Specifically, the semiconductor device in FIG. 1 shows applications of the write voltages or erase voltages to a source line SL0, which is a source line to be first selected, and a source line SL1, which is a source line to be secondly selected of the source line SL0. Therefore, the write operation or erase operation for the regions of the nonvolatile memory corresponding to source line SL0 and source line SL1 is completed. However, when a verify operation is required, the verify operation may be executed after the operations of the timing chart of FIG. 1 are completed.

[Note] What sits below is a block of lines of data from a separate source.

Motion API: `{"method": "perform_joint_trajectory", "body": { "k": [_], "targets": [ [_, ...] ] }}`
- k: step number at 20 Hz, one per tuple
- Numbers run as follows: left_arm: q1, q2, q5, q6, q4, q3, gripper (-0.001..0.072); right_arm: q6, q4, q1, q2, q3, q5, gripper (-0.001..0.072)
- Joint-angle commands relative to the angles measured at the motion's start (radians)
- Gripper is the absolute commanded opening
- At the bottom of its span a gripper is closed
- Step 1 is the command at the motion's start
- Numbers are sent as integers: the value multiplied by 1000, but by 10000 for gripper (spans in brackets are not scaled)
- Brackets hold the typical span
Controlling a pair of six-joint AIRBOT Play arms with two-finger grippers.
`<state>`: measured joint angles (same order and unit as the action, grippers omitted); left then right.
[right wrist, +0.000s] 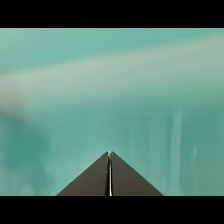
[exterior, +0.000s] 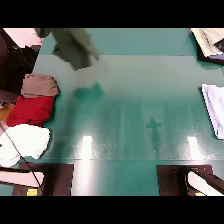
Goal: Fold the shirts.
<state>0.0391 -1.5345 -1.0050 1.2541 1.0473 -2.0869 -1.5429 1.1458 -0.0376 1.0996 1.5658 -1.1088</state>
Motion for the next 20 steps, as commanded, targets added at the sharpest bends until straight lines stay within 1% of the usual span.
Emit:
{"method": "perform_joint_trajectory", "body": {
  "k": [1, 3, 5, 8, 10, 11, 12, 13, 14, 15, 16, 19, 20],
  "targets": [
    [110, 159, -104, -191, -293, 0, 28, 0, 0, 0, 0, 113, 17, 19],
    [188, 194, -177, -215, -325, 0, 28, 0, 0, 1, 0, 145, 2, 19],
    [267, 197, -256, -215, -322, 20, 28, 0, -1, 0, 0, 163, -26, 19],
    [350, 188, -275, -215, -283, 181, 28, 0, -1, 0, -4, 164, -62, 19],
    [364, 153, -286, -206, -217, 311, 28, 0, 0, 0, -4, 164, -91, 19],
    [360, 128, -283, -183, -187, 379, 29, 0, 0, 0, -4, 164, -103, 19],
    [357, 98, -274, -145, -143, 439, 77, 0, 0, 0, -4, 164, -113, 19],
    [350, 68, -264, -104, -92, 480, 364, 0, 1, 0, -4, 164, -120, 19],
    [334, 35, -269, -38, -41, 501, 651, 1, 1, 0, -4, 164, -126, 19],
    [310, 10, -295, 23, -11, 502, 677, 1, 2, 0, -4, 164, -127, 19],
    [273, 1, -333, 59, -12, 502, 605, 1, 6, 0, -4, 164, -129, 19],
    [160, 21, -472, 60, -37, 509, 603, 2, 7, 0, -4, 164, -130, 19],
    [138, 43, -492, 59, -37, 539, 603, 9, 7, 0, -4, 164, -131, 19]
  ]
}}
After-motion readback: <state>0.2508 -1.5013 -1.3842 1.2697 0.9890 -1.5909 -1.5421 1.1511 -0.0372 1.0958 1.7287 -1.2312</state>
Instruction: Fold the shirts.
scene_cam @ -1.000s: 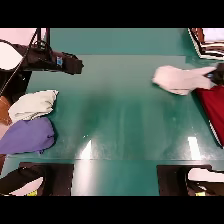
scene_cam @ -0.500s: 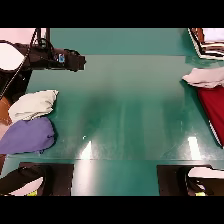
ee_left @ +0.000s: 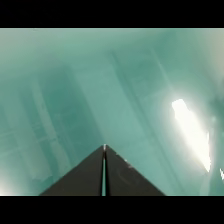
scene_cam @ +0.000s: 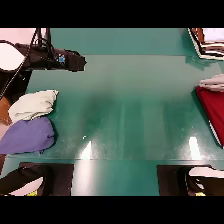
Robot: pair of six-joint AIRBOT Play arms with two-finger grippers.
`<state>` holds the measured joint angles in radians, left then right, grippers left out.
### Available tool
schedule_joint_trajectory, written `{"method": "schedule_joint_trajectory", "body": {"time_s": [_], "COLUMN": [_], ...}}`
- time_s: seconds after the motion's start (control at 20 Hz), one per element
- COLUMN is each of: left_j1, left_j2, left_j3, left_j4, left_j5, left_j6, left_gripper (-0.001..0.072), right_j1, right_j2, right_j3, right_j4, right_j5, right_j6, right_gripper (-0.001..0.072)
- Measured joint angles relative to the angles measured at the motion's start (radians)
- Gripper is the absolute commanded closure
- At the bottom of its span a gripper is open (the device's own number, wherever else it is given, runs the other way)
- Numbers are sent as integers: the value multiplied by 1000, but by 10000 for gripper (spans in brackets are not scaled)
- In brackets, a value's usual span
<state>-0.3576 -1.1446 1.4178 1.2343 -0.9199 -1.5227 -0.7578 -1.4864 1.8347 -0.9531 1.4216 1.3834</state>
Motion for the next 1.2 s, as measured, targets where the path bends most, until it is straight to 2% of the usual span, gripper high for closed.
{"method": "schedule_joint_trajectory", "body": {"time_s": [0.15, 0.35, 0.45, 0.55, 0.6, 0.75, 0.9, 1.15, 1.2], "left_j1": [0, 0, 0, 0, 0, 0, 0, 0, 0], "left_j2": [0, 0, 0, 0, 0, 0, 0, 0, 0], "left_j3": [0, 0, 0, 0, 0, 0, 0, 0, 0], "left_j4": [0, 0, 0, 0, 0, 0, 0, 3, 3], "left_j5": [-6, -7, -8, -8, -10, -14, -15, -16, -15], "left_j6": [5, 10, 11, 12, 12, 12, 12, 12, 12], "left_gripper": [686, 686, 686, 686, 686, 686, 686, 685, 685], "right_j1": [-44, -120, -167, -222, -249, -314, -322, -116, -45], "right_j2": [41, 121, 157, 190, 206, 249, 285, 349, 362], "right_j3": [-32, -193, -285, -368, -406, -477, -504, -517, -517], "right_j4": [-96, -182, -200, -215, -217, -199, -77, 181, 213], "right_j5": [50, 80, 88, 93, 95, 94, 64, -18, -39], "right_j6": [20, 29, 31, 32, 32, 42, 46, 47, 48], "right_gripper": [695, 688, 558, 290, 221, 219, 220, 223, 246]}}
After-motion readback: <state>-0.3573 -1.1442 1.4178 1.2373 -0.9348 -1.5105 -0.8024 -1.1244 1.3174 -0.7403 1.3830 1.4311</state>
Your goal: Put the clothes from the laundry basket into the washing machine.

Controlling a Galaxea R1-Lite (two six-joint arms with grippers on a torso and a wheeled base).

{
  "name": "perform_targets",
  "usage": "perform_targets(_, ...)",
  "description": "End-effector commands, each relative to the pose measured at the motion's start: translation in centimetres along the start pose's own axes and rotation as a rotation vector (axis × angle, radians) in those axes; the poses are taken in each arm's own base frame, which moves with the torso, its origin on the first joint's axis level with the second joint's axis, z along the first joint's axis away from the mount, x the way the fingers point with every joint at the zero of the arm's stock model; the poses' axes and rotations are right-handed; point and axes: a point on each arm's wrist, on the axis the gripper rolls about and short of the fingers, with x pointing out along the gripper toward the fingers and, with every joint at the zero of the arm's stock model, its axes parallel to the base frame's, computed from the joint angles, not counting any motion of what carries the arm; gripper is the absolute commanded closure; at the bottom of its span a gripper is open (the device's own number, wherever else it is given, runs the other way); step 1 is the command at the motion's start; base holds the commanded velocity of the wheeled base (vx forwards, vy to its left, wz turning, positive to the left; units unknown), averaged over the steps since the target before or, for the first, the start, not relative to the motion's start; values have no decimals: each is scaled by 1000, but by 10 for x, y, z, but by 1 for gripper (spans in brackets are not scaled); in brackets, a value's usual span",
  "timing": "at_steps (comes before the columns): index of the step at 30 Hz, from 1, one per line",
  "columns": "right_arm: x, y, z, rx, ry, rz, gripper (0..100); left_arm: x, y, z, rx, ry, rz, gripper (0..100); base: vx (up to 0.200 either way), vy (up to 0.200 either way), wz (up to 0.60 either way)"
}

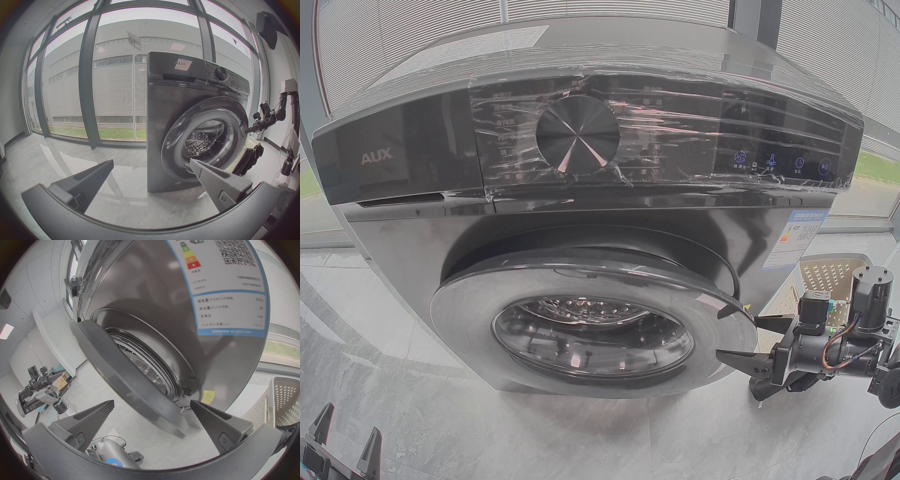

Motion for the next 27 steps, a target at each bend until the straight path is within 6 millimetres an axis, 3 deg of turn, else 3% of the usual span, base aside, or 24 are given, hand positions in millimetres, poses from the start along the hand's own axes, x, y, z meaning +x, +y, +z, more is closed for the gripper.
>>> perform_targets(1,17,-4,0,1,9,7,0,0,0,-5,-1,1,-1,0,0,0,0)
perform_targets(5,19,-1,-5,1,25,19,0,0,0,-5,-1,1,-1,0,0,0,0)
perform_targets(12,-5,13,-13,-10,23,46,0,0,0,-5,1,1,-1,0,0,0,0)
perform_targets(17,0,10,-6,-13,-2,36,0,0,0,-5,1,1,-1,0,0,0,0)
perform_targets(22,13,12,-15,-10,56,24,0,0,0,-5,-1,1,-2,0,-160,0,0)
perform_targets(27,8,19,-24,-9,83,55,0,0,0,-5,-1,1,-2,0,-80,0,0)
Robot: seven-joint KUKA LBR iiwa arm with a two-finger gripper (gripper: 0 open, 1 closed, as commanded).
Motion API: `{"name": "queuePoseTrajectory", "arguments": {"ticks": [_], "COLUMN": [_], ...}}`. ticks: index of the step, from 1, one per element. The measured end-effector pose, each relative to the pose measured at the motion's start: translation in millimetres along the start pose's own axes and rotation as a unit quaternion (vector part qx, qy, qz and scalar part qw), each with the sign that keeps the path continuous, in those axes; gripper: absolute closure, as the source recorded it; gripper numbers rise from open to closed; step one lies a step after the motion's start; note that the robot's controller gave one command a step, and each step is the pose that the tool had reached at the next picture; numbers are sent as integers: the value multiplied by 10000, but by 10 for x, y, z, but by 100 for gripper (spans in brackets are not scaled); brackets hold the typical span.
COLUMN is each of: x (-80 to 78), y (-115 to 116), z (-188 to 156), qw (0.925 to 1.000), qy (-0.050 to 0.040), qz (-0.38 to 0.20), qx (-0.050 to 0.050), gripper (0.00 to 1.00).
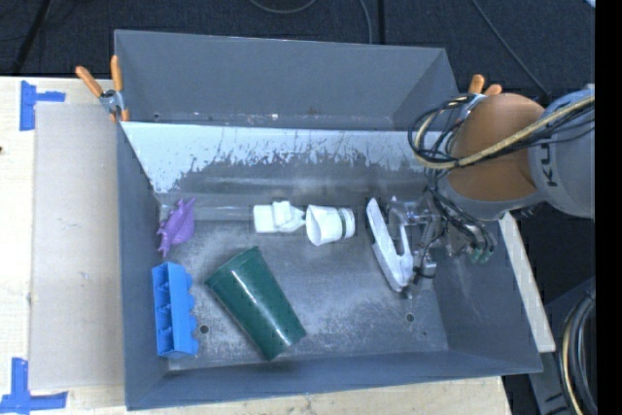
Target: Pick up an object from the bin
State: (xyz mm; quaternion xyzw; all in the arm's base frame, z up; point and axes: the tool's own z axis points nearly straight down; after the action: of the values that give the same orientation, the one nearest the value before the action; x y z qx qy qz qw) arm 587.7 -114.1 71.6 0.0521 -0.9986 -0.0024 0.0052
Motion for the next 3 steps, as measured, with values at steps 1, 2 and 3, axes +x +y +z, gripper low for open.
{"name": "queuePoseTrajectory", "arguments": {"ticks": [1, 2, 3], "x": [0, 0, 0], "y": [0, 0, 0], "z": [0, 0, 0], "qw": [10000, 10000, 10000], "qy": [0, 0, -1], "qz": [-1, -2, -2], "qx": [0, 0, 0], "gripper": [100, 100, 100]}}
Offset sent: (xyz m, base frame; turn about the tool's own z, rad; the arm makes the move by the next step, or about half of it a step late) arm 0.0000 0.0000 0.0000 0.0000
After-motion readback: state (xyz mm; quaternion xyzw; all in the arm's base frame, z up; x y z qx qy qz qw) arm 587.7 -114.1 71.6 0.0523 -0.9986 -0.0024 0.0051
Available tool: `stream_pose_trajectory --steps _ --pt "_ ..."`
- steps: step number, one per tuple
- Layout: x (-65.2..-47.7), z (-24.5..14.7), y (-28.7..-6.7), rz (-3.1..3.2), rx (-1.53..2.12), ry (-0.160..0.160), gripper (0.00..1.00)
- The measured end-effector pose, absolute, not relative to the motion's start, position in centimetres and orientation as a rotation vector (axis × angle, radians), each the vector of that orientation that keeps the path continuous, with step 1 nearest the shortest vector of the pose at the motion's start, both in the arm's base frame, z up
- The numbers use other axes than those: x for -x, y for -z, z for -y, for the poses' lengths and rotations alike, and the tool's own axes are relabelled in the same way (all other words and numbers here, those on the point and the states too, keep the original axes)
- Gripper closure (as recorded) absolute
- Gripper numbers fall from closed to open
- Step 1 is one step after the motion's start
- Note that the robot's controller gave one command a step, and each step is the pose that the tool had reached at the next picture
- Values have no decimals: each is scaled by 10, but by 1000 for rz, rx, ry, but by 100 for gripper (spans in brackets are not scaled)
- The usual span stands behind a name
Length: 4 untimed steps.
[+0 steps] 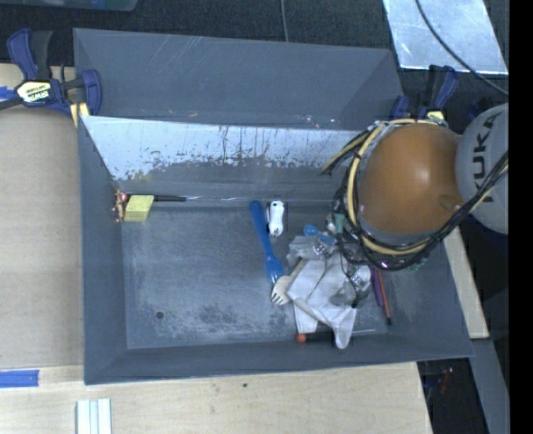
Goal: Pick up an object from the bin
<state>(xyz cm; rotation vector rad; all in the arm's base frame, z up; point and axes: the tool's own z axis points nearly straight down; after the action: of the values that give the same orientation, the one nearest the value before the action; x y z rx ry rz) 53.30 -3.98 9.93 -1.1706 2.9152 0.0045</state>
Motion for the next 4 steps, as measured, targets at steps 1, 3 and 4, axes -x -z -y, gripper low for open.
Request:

Also, FIG. 1 shows a state in which an interruption request signal is generated at timing Il during application of a write voltage or erase voltage to a source line SL2. In this case, the semiconductor device completes the application of the write voltage or the erase voltage to the corresponding region of the nonvolatile memory corresponding to the source line SL2, and then maintains a suspended state for suspending the application of the write voltage or the erase voltage without applying a write voltage or erase voltage to a source line SL3, which is the next source line. After maintaining the suspended state, when a return request signal is generated at timing R1, the semiconductor device starts applying the write voltage or erase voltage to the source line SL3, which is the next source line. That is, the semiconductor device continues to apply the write voltage or erase voltage for a period of time t1 from the generation timing of the interruption request signal so as to satisfy a predetermined application width (application time: t2) of the write voltage or erase voltage. continue to be applied.

Further, if no interrupt request signal is generated during the application of the write voltage or erase voltage from the source line SL3 to a source line SLk (k is a positive integer equal to or greater than 4), the semiconductor device completes the applications from the source line SL3 to the source line SLk (k is a positive integer equal to or greater than 4).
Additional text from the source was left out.